More than seven decades later, the conflict remains a topical political issue in Poland, where the ruling nationalists say that studies showing some Poles’ complicity in the murder of Jews by Nazi Germany are an attempt to dishonor a country that suffered greatly from the conflict.
The court ruled that Barbara Engelking and Jan Grabowski, editors of the two-part work “Night without end. The fate of Jews in selected counties of occupied Poland”, should apologize for the fact that Edward Malinowski had ceded Jews to the Nazi regime. Germans.
But it stopped ordering them to pay compensation.
“The court ruling should not have a cooling effect on academic research. In the opinion of the court the requested sum of 100,000 zloty ($ 27,017) would be such a factor,” said Judge Ewa Jonczyk.
Polish academics and Jewish organizations such as Israel’s Yad Vashem had expressed concerns that the process could undermine freedom of inquiry, and Engelking said the case was aimed at having such an effect.
“There is no doubt that this is some sort of attempt to create a freezing effect, to show academics that there are issues that are not worth focusing on,” she said.

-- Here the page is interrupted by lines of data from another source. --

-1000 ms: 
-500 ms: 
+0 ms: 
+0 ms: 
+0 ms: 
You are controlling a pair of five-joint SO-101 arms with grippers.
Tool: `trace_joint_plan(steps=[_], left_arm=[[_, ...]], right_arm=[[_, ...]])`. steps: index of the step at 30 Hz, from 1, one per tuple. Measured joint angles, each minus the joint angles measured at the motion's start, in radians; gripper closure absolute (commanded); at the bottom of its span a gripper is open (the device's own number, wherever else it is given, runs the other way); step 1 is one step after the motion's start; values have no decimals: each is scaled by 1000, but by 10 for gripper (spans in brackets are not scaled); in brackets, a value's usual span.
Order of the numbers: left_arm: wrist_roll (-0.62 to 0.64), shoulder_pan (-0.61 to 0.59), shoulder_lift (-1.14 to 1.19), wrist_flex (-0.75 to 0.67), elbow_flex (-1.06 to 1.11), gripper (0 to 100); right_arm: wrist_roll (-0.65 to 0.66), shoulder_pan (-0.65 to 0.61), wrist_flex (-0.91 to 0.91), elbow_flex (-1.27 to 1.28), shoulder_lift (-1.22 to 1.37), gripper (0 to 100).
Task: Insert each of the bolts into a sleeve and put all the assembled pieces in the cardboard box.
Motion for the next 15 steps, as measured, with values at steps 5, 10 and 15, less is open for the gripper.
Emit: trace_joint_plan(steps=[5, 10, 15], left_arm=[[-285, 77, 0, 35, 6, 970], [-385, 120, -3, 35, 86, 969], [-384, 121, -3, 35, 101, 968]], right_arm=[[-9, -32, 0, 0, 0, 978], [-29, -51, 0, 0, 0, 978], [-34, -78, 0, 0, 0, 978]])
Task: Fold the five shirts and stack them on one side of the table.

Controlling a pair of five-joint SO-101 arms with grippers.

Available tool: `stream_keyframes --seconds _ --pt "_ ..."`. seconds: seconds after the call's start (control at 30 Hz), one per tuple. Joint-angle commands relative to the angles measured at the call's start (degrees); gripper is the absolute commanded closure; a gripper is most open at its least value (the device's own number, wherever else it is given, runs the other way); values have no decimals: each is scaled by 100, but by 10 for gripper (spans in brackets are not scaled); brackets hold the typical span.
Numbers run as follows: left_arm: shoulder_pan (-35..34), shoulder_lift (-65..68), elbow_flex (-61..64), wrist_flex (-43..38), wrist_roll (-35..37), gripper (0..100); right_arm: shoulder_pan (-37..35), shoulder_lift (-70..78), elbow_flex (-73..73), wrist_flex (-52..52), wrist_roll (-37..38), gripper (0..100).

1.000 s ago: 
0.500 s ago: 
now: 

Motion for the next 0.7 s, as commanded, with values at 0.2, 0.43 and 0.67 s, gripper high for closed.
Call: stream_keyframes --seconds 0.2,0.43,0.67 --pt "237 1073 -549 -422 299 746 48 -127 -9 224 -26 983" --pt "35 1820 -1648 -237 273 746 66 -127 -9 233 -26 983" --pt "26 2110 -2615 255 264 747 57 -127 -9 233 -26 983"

The Jewish World Congress said in a statement it was “appalled” at the ruling.
Engelking and Grabowski plan to appeal the verdict on Tuesday.
Fight for the past
The case was filed by Malinowski’s 81-year-old niece, Filomena Leszczynska, and funded by the Polish League Against Defamation, which opposes claims of Polish involvement in the murder of Jews.
Leszczynska’s lawyer, Monika Brzozowska-Pasieka, argued that Engelking and Grabowski did not follow proper research methodology when compiling the book, an accusation that Grabowski denied.

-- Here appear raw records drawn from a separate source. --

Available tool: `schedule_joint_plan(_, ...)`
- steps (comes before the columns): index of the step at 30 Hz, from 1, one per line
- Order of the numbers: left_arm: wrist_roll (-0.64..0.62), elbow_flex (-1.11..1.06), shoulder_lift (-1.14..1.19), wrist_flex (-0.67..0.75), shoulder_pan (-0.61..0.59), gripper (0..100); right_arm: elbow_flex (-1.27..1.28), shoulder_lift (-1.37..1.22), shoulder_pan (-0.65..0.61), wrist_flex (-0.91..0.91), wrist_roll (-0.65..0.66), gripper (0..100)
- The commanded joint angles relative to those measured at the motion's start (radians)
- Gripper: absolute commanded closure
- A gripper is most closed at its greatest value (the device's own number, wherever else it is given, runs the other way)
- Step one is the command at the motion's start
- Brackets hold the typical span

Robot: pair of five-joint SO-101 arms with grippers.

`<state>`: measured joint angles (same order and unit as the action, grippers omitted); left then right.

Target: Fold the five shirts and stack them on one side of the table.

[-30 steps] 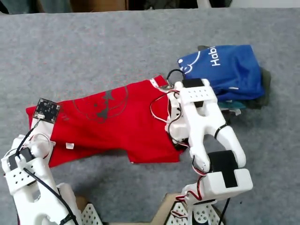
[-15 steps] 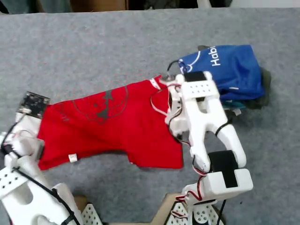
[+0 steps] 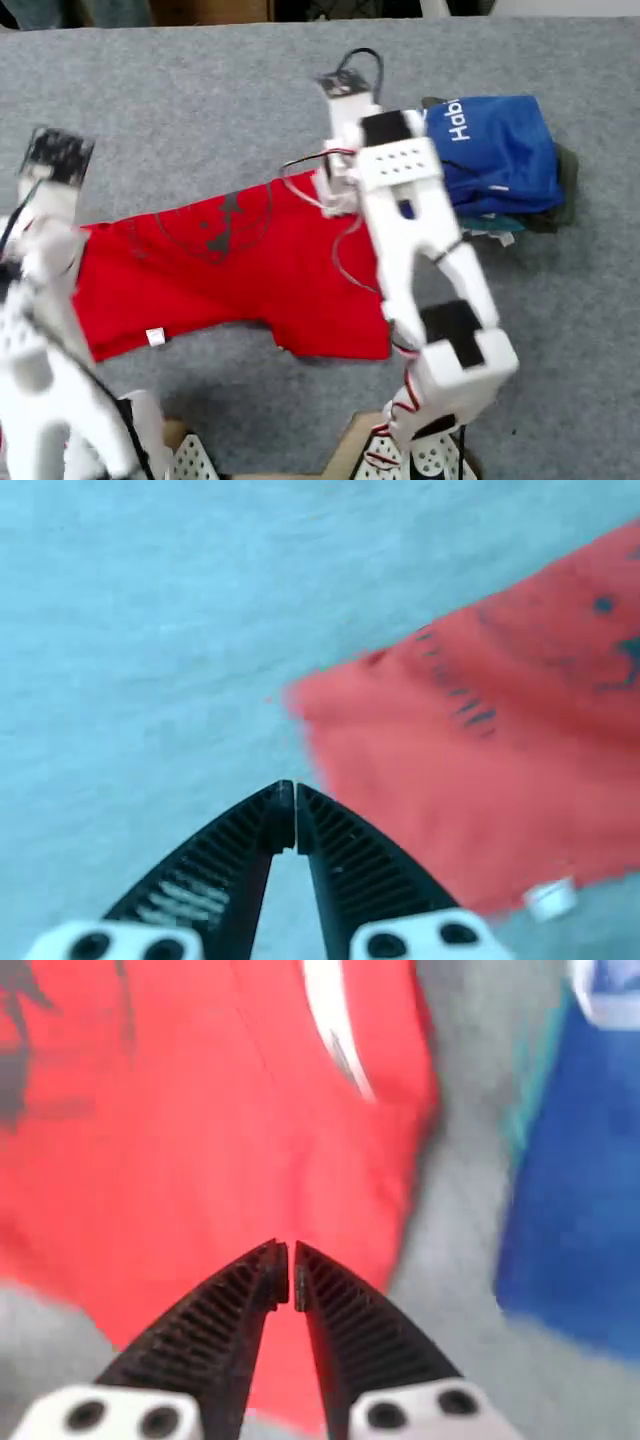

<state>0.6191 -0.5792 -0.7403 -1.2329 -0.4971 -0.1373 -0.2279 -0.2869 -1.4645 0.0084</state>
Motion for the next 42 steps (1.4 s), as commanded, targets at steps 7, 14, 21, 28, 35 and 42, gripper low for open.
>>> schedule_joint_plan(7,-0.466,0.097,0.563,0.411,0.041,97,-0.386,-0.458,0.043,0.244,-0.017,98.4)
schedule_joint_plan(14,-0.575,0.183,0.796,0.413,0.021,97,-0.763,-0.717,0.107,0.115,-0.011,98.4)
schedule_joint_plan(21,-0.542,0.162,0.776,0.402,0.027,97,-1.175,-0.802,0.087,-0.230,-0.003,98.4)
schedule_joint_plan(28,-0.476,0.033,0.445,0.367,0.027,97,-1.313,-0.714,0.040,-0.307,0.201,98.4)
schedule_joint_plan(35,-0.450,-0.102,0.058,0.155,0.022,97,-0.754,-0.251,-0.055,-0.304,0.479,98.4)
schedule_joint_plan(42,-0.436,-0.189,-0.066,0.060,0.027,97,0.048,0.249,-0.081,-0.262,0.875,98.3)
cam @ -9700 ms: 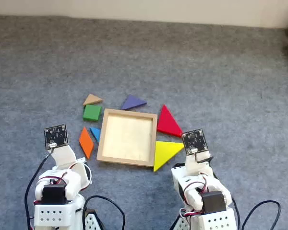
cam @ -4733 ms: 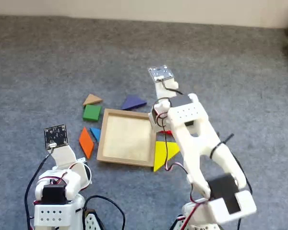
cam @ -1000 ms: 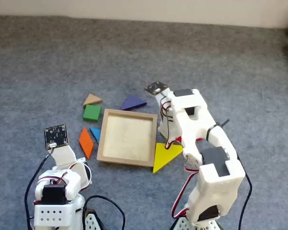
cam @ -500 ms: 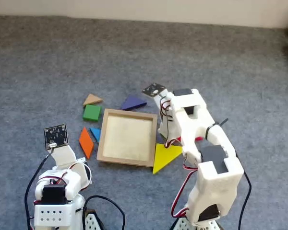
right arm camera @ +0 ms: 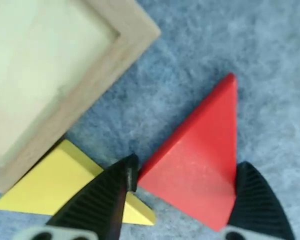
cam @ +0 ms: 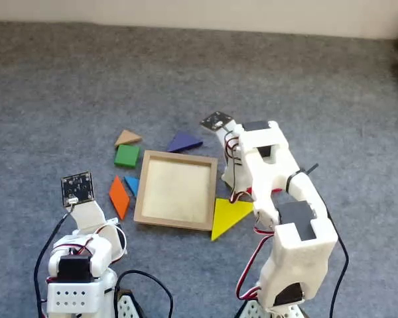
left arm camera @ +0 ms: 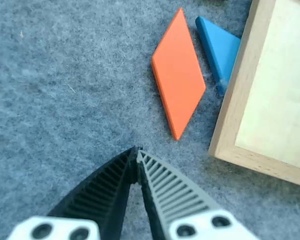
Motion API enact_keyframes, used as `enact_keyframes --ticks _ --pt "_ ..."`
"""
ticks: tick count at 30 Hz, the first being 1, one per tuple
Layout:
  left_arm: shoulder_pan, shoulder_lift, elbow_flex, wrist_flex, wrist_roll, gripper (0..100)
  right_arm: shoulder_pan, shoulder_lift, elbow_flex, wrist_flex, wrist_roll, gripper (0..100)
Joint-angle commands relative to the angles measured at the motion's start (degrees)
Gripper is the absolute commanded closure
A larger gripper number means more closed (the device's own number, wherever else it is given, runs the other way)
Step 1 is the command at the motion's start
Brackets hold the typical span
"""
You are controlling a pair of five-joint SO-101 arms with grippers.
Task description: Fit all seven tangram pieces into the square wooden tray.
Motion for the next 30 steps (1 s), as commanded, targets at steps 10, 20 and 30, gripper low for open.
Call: enact_keyframes --ticks 10,20,30 --pt "-0.7 -2.9 1.2 0.4 -0.3 99 -0.4 -9.3 0.0 0.2 0.2 76.4" --pt "-0.7 -2.9 1.2 0.4 -0.3 99 -0.4 -9.3 -0.1 -1.0 -2.9 76.4" --pt "-0.7 -2.9 1.2 0.4 -0.3 99 -0.6 -9.5 -3.6 -0.6 -2.9 83.0"
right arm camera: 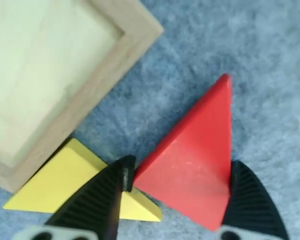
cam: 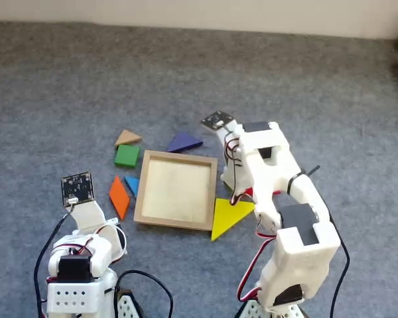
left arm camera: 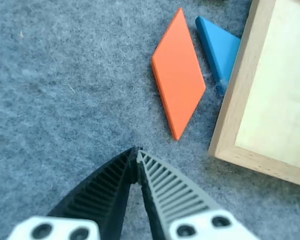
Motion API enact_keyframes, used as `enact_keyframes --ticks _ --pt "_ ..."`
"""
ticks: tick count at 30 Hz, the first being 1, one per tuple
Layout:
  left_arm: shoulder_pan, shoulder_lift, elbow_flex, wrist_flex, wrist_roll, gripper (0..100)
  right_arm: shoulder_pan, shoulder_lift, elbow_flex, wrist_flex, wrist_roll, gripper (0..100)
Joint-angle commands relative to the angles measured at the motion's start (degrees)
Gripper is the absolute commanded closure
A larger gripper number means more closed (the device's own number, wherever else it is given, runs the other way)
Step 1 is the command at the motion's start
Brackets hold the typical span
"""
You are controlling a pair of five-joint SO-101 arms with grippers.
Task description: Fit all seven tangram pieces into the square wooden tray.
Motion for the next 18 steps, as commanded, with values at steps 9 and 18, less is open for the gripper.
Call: enact_keyframes --ticks 9,18 --pt "-0.7 -2.9 1.2 0.4 -0.3 99 -3.0 -4.6 -4.7 0.0 -0.5 85.4" --pt "-0.7 -2.9 1.2 0.4 -0.3 99 -3.9 -14.3 -5.8 0.0 -0.4 85.3"
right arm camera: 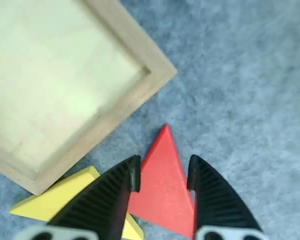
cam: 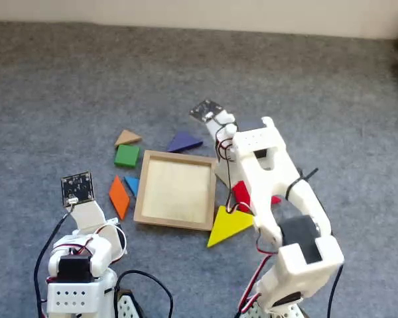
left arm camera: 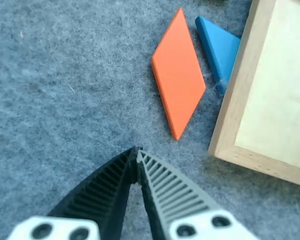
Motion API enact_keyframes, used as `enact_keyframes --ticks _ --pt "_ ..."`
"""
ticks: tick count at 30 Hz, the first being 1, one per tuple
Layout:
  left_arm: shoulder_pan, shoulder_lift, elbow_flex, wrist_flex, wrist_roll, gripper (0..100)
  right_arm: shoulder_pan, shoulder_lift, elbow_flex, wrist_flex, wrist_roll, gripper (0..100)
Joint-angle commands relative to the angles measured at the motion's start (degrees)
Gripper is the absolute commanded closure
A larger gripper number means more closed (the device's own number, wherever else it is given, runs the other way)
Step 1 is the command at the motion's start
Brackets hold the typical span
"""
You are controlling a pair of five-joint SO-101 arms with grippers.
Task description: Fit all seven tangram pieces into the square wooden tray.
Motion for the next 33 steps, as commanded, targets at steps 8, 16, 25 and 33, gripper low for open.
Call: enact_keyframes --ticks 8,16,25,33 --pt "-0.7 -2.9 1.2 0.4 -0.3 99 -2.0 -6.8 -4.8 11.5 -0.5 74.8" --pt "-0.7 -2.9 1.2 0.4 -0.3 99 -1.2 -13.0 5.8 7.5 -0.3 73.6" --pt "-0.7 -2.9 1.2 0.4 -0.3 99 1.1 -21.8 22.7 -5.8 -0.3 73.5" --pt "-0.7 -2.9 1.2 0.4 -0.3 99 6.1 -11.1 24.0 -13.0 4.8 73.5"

“Filomena is extremely pleased with this verdict,” Brzozowska-Pasieka said after the trial. “The issue of compensation from the outset was a secondary issue.”
Almost all 3.2 million Jews in Poland are said to have died during more than five years of Nazi rule, accounting for about half of the Jews estimated to have died in the Holocaust. Another 3 million non-Jewish citizens also died under the Nazi occupation of Poland.
A significant amount of research suggests that while thousands of Poles risked their lives to help Jews, thousands also participated in the Holocaust. Many Poles do not accept such findings.
In 2018, an international backlash forced the ruling Law and Justice (PiS) party to repeal a law that would have made it a crime to suggest that Poland had some responsibility for Nazi atrocities.
Grabowski told Reuters before Tuesday’s ruling that the case covered similar ground to the proposed law by attempting to establish an infringement of national dignity as grounds for prosecuting such claims in the future.
Brzozowska-Pasieka denied that the case was aimed at introducing new lawsuits, but was simply trying to protect her client’s personal rights.